Discussion and Decision

38.  On behalf of M, Ms Wordsworth argues that the risks to T of the use of these drugs outweigh the benefits. When M gave her evidence before me in December 2017, she was concerned that the presence of side effects from the use of both drugs would be difficult to identify in T, as he is non-verbal. M was concerned that the drugs were to be used due to T’s difficult behaviour and the sedative effect of these drugs would make him easier to manage at X unit. It was clear to me that M took the view that these drugs were being prescribed for the convenience of the carers rather than for T’s own benefit.

39.  Having heard Dr B’s evidence, I am satisfied that a desire to sedate T during hours when he should be awake forms no part of Dr B’s decision making. He told me that this drug combination is commonly used with autistic children to improve their sleep and reduce anxiety for the purpose of enabling their participation in the psychosocial strategies employed by staff to assist them manage daily life tasks.

40.  As I found in my judgment of 5 January 2018, M’s concerns about the presence of side effects, when looked at generally, are reasonable. M spoke with Dr B on 22nd January and was advised as to the reasons for the recommendation for the use of these drugs specifically for T. This discussion did not change M’s opinion, although I have not heard evidence from her as to why Dr B’s assurances do not alleviate her concerns and M was not present in court when there was further investigation of the steps to be taken to protect T, as far as is possible, from suffering side effects.

41.  Dr B was confident in his oral evidence that the use of melatonin would have positive results. I remind myself that pharmacological sleeping-aids were recommended for T by CAMHS some years ago. M opposed their use at the time and T’s nighttime activities, as described in my 5 January judgment, exposed him to significant harm. I accept the evidence before me that it is crucial that steps are taken to establish a regular sleeping pattern for T as his lack of sleep, and his activities when not sleeping, have a negative impact on him during the day and interfere with his ability to participate in the activities of the day.

42.  His levels of anxiety remain high, as demonstrated by his behaviours within X unit. I accept the evidence of Dr B that risperdone is likely to have a positive effect. As he says in his report, the use of risperdone could be a ‘game-changer’ for T. If he is less anxious, he is less likely to be aggressive and destructive and he will be more likely to, over time, learn how to manage his behaviour in a way that will increase his access to activities and the community.

43.  On the basis of the evidence that I have heard and read, the potential benefits of the use of both medications are significant but I have to balance those benefits against the potential risks. When looked at generally, risperidone is a drug that comes with the risk of worrying side effects. However, when considering the dosages recommended by Dr B, the likelihood of side effects arising is low. I accept Dr B’s evidence that side effects are unlikely with the doses he has recommended.

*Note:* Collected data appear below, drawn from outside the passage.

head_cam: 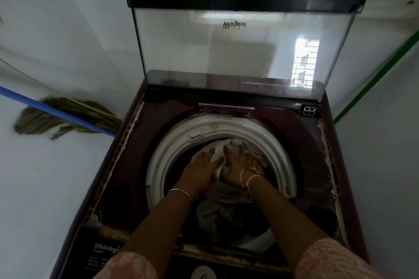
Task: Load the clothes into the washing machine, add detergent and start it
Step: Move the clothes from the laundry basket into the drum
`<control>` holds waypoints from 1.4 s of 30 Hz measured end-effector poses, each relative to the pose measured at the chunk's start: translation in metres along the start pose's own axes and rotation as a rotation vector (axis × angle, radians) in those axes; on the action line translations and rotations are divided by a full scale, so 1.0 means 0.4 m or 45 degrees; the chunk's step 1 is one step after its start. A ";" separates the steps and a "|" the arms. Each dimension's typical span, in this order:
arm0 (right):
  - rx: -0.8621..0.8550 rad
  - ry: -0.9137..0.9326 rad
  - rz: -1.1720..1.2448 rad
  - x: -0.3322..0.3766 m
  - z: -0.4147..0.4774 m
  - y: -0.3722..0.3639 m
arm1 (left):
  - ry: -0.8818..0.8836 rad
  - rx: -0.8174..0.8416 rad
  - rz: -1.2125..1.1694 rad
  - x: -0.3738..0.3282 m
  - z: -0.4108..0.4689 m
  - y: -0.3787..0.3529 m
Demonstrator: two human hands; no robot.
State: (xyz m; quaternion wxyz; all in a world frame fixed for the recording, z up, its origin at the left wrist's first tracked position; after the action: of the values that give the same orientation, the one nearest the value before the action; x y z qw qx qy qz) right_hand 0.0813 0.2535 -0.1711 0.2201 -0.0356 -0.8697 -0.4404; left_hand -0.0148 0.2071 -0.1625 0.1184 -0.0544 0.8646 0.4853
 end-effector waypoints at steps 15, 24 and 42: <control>0.446 -0.029 -0.209 -0.060 0.213 -0.259 | 0.140 0.458 0.141 0.139 0.211 -0.178; 0.455 -0.040 -0.261 -0.097 0.248 -0.319 | 0.231 0.682 0.183 0.177 0.258 -0.313; 0.175 -0.068 0.296 0.065 -0.111 -0.012 | 0.020 0.194 -0.263 0.022 -0.001 -0.007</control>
State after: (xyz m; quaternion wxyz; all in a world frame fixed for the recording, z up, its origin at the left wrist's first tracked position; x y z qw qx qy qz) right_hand 0.0722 0.2125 -0.1410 0.2483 -0.1326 -0.8933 -0.3503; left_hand -0.0227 0.2057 -0.1668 0.1650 -0.1378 0.8896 0.4030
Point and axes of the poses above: each hand's wrist, its own z-axis towards the middle knuckle, its own y-axis out of the back of the hand, x = y × z, the point moved 9 cm from there along z, towards the middle knuckle, and after that the axes turned 4 degrees about x, right-handed, at the moved point
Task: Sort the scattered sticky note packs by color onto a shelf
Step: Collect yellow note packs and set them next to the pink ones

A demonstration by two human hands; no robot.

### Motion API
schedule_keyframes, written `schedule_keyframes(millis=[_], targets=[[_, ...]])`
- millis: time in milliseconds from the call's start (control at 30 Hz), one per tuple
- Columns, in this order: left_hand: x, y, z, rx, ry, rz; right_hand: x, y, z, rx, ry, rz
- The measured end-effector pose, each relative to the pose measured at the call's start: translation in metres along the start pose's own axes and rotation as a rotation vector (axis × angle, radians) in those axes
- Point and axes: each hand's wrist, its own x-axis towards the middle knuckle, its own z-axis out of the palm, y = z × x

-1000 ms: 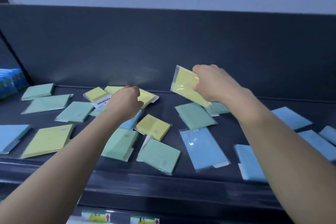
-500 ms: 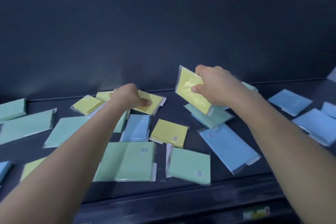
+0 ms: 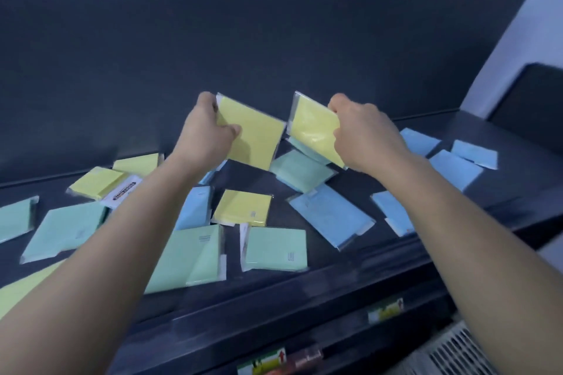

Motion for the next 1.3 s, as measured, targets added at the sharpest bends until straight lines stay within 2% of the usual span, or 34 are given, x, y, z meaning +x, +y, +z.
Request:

44.  To protect T, as far as is possible, from developing side effects, Dr B and X unit are to follow the LUNSERS monitoring process. This is to be employed for T as a special measure that is not employed with other patients. I acknowledge M’s fears that X unit will not adequately monitor T, fears that are, in part, supported by the findings that I made on 5 January. However, Dr B has read my judgment. He is aware of the criticisms that I made of the supervision of T and he is to impose the additional safeguard of LUNSERS. SW is also very much aware of the concerns about supervision and I am confident that she will act as an effective additional safeguard for T and will, I am sure, be active in questioning X unit as to T’s progress on these drugs. If I were to authorize their use, SW will be alert to the potential for side effects and questioning of the staff as to their continued monitoring.

45.  M was not present in court when Dr B gave evidence of the need to take a blood sample from T, once each year, to monitor him for increased prolactin levels. I am sure, from what I know about T, that taking a blood sample is likely to be a difficult task. Dr B told me that staff has taken T’s blood pressure on one occasion and it may be that the benefit of risperidone will be that he becomes calmer and will submit to a blood test. If he does not, Dr B’s view is that a restraint will be used to obtain a blood sample but the distress caused by this restraint will be greatly outweighed by the benefit of the medication. Having considered all the evidence, I agree that the benefit to T, both in the short and into the long term, outweighs the distress that T will suffer if a restraint is required to obtain a blood sample.

46.  It was not until Dr B gave his oral evidence that it was clear that the administration of these drugs is likely to be a long-term rather than a short-term measure. Ms Wordsworth properly questions how a reduction or cessation of the use of these drugs will come about. Dr B gave the best evidence that he could as to the improvement that he would need to see before a reduction or removal of these drugs could be considered. I remind myself of the degree of T’s impairment as described by Dr Singh and as demonstrated by his behaviours, as described in this and my 5 January judgment. I accept Dr B’s evidence that it is extremely difficult to predict when, if the drugs are administered, the time will come when their cessation could be considered.

47.  The side effects of melatonin are much less severe than those that can occur with risperidone. Indeed, in clinical trials the side effects that were reported by those who were administered melatonin mirrored those reported by participants who had been given a placebo. I accept Dr B’s evidence that T is very unlikely to experience drowsiness during the day if having melatonin at night. M’s other objection to the use of melatonin is that it assists in inducing sleep but is less helpful in maintain sleep; that M believes to be T’s difficulty. Dr B’s observations in his report demonstrate that T has difficulty in going to sleep and in staying asleep. It is Dr B’s evidence that melatonin will assist with both and I accept his evidence.

48.  As M and the local authority are unable to agree, I have to reach my own conclusion as to whether T should receive these medications. I am not being asked to authorize the use of ‘unlicensed’ mediations, as referred to by Dr B in his oral evidence. The local authority volunteered an assurance that it would not agree to the use of such drugs in the absence of agreement by M and would make a further application to the court should a dispute arise. However, I am being asked to grant declarations that permit the use of licensed antipsychotics, not limited to the use of risperidone, and the use of  ‘natural’ sleep aids. By the use of the words ‘natural’, I am not considering the use of pharmacological hypnotics such as benzodiazapines, nonbenzodiazepines or quinazolines.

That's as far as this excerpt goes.